WHAT YOU ARE ASKED TO DO:
Check each line of the entries for "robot" and report the ones that have it.

INFORMATION SUPPLIED:
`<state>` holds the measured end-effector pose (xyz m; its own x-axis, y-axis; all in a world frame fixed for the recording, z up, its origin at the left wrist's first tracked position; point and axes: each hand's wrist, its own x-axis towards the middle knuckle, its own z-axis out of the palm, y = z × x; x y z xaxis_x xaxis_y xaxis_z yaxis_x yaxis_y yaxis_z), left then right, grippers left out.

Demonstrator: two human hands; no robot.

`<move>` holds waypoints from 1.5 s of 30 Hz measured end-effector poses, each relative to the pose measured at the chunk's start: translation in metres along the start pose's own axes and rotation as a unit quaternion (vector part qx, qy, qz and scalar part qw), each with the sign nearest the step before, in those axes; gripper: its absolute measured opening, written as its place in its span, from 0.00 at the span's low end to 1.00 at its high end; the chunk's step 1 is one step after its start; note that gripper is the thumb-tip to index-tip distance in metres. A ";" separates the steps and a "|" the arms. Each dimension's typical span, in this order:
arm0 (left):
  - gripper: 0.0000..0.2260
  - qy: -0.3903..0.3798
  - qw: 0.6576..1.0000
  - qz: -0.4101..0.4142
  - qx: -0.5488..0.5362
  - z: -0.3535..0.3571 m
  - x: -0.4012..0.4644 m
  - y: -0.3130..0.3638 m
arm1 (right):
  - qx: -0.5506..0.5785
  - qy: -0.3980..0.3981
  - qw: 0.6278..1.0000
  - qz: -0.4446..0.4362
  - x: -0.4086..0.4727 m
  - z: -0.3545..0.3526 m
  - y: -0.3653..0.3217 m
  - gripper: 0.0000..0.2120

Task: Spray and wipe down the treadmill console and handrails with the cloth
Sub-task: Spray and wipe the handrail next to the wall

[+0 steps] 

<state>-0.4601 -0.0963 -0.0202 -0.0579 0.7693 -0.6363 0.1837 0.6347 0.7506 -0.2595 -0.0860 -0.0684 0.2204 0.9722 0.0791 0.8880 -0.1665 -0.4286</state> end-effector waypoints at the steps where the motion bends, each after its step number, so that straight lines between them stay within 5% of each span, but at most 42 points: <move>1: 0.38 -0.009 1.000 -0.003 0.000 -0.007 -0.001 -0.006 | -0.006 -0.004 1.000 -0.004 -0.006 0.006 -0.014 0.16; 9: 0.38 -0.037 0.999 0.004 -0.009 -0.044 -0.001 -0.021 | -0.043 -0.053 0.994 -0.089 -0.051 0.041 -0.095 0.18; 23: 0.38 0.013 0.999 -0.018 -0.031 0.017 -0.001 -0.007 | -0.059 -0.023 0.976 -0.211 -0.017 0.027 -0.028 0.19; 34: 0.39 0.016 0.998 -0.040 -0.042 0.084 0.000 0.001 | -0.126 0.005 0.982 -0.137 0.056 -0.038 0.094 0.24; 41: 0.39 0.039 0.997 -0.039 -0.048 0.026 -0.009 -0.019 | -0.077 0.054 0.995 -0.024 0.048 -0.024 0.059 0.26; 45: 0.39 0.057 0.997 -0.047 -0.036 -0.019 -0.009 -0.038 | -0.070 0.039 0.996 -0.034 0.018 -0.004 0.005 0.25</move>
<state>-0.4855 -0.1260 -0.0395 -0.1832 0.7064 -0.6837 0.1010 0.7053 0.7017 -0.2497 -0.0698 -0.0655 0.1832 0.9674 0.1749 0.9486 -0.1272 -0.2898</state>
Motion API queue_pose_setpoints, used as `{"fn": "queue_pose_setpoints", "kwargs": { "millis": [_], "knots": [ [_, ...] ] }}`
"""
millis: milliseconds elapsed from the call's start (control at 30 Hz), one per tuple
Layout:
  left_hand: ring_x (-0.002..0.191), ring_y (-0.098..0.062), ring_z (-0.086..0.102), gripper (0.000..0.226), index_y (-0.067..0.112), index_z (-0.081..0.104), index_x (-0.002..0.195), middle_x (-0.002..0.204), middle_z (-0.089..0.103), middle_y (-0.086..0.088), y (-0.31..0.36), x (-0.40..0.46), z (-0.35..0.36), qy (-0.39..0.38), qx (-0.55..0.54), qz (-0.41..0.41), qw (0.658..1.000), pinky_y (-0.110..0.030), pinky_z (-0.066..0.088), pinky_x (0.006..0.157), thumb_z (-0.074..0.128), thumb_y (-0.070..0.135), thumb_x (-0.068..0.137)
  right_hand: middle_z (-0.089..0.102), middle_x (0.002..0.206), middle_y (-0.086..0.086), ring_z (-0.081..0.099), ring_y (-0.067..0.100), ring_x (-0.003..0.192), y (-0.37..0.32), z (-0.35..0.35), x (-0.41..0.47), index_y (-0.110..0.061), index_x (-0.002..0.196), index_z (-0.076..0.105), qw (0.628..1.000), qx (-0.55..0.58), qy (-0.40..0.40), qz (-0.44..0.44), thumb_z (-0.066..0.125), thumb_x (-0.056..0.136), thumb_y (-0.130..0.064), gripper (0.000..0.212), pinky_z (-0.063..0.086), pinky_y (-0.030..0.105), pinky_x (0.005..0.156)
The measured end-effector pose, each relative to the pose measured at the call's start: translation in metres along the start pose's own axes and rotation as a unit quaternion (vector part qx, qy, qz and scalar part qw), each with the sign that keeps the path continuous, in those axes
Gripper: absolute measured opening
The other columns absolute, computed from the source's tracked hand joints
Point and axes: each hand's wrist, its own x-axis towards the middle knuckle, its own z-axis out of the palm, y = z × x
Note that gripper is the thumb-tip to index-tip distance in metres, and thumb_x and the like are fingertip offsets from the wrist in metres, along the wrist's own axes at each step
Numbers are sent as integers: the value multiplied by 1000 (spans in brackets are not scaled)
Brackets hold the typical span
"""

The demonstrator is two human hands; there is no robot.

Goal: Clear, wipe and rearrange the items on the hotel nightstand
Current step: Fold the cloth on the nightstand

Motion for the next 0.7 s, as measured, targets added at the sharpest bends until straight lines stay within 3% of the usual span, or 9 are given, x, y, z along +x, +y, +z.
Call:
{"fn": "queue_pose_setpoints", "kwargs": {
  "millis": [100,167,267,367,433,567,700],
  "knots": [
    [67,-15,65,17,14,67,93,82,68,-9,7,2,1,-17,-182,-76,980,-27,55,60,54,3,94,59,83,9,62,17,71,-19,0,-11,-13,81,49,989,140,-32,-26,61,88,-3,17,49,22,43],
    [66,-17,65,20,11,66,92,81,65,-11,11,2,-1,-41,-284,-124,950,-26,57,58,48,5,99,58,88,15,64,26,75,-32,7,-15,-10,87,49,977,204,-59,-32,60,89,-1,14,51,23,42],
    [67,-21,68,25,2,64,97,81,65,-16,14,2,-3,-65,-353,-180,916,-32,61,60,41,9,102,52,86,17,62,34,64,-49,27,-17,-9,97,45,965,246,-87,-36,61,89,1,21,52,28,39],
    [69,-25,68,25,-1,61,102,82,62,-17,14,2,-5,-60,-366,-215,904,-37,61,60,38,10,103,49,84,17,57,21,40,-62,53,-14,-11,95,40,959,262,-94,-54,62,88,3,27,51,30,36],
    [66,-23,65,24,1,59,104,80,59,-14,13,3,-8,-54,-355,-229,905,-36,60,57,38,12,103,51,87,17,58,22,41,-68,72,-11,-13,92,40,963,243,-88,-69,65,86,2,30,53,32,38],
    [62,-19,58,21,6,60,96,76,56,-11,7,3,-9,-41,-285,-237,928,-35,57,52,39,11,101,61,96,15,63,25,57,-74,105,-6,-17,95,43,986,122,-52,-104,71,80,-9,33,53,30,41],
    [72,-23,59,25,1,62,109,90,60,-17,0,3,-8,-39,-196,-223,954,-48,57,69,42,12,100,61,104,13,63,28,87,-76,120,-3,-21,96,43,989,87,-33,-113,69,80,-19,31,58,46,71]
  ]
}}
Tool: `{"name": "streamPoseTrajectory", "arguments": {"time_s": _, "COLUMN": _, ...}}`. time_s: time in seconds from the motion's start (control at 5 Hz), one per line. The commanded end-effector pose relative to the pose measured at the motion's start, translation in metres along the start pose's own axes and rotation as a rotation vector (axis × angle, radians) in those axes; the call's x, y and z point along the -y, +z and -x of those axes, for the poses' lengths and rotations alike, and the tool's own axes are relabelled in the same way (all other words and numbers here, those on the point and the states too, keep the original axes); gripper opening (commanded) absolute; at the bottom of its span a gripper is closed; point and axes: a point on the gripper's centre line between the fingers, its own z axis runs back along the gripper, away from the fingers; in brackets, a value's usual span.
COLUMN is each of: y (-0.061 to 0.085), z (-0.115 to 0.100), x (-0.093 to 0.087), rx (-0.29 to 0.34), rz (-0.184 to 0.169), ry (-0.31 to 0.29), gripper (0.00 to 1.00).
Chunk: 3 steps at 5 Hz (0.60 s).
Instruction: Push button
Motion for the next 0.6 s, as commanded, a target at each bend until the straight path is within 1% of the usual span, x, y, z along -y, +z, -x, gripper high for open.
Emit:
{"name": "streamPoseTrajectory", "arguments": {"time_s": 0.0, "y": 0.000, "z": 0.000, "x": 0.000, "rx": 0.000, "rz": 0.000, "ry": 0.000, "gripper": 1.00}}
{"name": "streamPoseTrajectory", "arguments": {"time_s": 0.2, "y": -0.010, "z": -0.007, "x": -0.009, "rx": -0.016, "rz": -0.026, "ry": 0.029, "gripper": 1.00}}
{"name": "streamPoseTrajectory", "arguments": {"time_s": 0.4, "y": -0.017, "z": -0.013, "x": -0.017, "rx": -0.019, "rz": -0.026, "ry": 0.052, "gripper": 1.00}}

RESULT:
Demonstrator: two human hands; no robot.
The demonstrator is two human hands; there is no robot.

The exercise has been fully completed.